--- Information supplied Enclosed Below ---

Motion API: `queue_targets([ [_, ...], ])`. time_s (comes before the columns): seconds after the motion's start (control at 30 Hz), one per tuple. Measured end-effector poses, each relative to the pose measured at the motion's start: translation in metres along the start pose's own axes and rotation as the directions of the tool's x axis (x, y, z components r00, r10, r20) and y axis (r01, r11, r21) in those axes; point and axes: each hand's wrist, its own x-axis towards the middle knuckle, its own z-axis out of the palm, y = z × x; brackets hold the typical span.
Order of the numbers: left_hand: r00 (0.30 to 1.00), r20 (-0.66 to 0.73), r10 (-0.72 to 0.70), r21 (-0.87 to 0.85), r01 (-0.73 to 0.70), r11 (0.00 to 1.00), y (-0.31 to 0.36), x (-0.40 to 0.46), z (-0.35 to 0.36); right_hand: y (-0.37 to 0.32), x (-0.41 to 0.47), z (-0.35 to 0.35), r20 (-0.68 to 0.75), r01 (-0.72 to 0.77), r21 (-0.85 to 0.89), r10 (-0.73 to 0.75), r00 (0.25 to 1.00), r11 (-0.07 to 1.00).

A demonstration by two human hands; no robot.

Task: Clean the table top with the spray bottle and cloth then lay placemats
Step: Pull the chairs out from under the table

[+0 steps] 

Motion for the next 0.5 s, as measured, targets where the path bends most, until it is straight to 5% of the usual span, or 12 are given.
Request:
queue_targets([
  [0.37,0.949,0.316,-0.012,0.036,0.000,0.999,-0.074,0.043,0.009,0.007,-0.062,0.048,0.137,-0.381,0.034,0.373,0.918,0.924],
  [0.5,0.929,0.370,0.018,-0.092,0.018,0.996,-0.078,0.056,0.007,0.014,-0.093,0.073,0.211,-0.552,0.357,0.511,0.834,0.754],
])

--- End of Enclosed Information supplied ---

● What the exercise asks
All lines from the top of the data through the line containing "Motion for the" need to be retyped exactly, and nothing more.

● Exercise result
Motion API: `queue_targets([ [_, ...], ])`. time_s (comes before the columns): seconds after the motion's start (control at 30 Hz), one per tuple. Measured end-effector poses, each relative to the pose measured at the motion's start: translation in metres along the start pose's own axes and rotation as the directions of the tool's x axis (x, y, z components r00, r10, r20) and y axis (r01, r11, r21) in those axes; point and axes: each hand's wrist, its own x-axis towards the middle knuckle, its own z-axis out of the palm, y = z × x; brackets hold the typical span.
Order of the numbers: left_hand: r00 (0.30 to 1.00), r20 (-0.66 to 0.73), r10 (-0.72 to 0.70), r21 (-0.87 to 0.85), r01 (-0.73 to 0.70), r11 (0.00 to 1.00), y (-0.31 to 0.36), x (-0.40 to 0.46), z (-0.35 to 0.36); right_hand: y (-0.37 to 0.32), x (-0.41 to 0.47), z (-0.35 to 0.35), r20 (-0.68 to 0.75), r01 (-0.72 to 0.77), r21 (-0.85 to 0.89), r10 (-0.73 to 0.75), r00 (0.25 to 1.00), r11 (-0.07 to 1.00).

A demonstration by two human hands; no robot.

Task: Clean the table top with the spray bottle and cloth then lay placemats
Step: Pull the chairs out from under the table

[+0 steps] 

Motion for the next 0.5 s, as measured, targets where the path bends most, until it is straight to 5% of the usual span, or 12 are given.

Output is finished, and nothing else is required.